Intel® oneAPI Math Kernel Library
Ask questions and share information with other developers who use Intel® Math Kernel Library.
6621 Discussions

User-created threads and MKL internal threads


Hi all,

Suppose I create an openmp region with say, 2 threads.  And somewhere in that region I have a call to MKL, say DGEMM.  Now, is it possible to force this DGEMM  call to use exactly my 2 threads ?  ( Note:  I want DGEMM to use more than 1 thread but I don't want it to create threads of its own).  Are there directives/settings to do this ? 

My suspect that I can't but would be quite happy if I could.

If not, can TBB do this ?  If so,  How much effort is it to switch from using openmp to TBB ?



0 Kudos
2 Replies

So, Paresh - you want to set the number of threads once and use those threads for everything?
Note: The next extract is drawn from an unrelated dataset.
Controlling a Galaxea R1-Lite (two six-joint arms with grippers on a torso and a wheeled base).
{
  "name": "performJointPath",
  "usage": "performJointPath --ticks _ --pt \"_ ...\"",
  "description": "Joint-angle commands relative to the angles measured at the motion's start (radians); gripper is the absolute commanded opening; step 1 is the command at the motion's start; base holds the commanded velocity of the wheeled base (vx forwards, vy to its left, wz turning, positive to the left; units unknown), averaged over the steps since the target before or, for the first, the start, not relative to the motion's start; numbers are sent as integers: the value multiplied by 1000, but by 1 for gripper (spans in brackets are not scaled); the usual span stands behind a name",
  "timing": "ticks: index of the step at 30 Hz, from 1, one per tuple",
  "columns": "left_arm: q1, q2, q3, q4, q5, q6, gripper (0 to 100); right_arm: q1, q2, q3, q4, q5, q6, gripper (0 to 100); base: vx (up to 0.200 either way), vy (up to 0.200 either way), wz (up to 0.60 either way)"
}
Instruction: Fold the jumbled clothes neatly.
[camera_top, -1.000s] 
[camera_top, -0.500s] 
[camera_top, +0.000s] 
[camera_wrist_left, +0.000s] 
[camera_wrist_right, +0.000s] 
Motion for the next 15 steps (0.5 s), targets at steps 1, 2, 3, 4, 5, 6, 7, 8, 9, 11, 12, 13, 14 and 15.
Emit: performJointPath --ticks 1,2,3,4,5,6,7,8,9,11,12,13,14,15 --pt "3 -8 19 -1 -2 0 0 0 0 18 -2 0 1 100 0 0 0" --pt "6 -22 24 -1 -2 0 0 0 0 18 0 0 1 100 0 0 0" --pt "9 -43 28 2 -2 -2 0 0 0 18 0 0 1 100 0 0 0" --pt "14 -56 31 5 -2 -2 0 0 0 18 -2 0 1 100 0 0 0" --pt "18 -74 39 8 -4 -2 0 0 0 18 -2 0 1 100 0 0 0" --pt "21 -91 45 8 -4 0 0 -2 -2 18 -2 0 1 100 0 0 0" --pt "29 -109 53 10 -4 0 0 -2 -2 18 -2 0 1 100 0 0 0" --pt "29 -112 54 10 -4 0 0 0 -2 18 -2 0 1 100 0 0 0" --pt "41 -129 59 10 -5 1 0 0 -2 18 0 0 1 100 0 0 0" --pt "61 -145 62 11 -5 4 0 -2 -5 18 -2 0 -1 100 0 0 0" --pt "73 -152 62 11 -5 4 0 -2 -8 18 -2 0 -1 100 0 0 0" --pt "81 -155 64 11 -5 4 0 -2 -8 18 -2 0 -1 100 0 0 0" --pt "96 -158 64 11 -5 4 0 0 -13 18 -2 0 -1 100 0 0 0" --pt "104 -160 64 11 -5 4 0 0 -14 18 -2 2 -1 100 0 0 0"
Rather than setting the number of threads before each ?gemm call - like:



Hi Pamela, Yes I want to set the number of threads once.  The full code is quite messy so below is an abstraction of what I have now.  I can't remove the "omp single" below -- if I do that then every thread seems to do the same sgemm one after the other and that is wasteful.  Ideally, I would like sgemm to use my number_of_threads and not create its own.  I thought I tried using omp_set_nested( false ) but i no longer remember much about that effort.  I will try that again but meanwhile I post this ...



number_of_threads = omp_get_max_threads() / 2;   // HALF THE MAX NUMBER OF THREADS POSSIBLE

mkl_set_num_threads( number_of_threads );           // USE THE SAME NUMBER INSIDE SGEMM below

#pragma omp parallel num_threads( number_of_threads )


     (.. parallel region ... )

     begin loop over pieces of data until "done"

             #pragma omp single


                             sgemm( multiply the pieces of data ); // MKL will create NEW number_of_threads internally.  So, while sgemm is running

                                                                                    // omp_get_max_threads() = 2 * number_of_threads  will exist on the machine

            } // end single ( wait till my (number_of_threads) threads arrive here )

           ( .. continue parallel region with number_of_threads ... )

     end loop over pieces of data (all threads will loop as we will flush "done" or "not done" )

} // end parallel region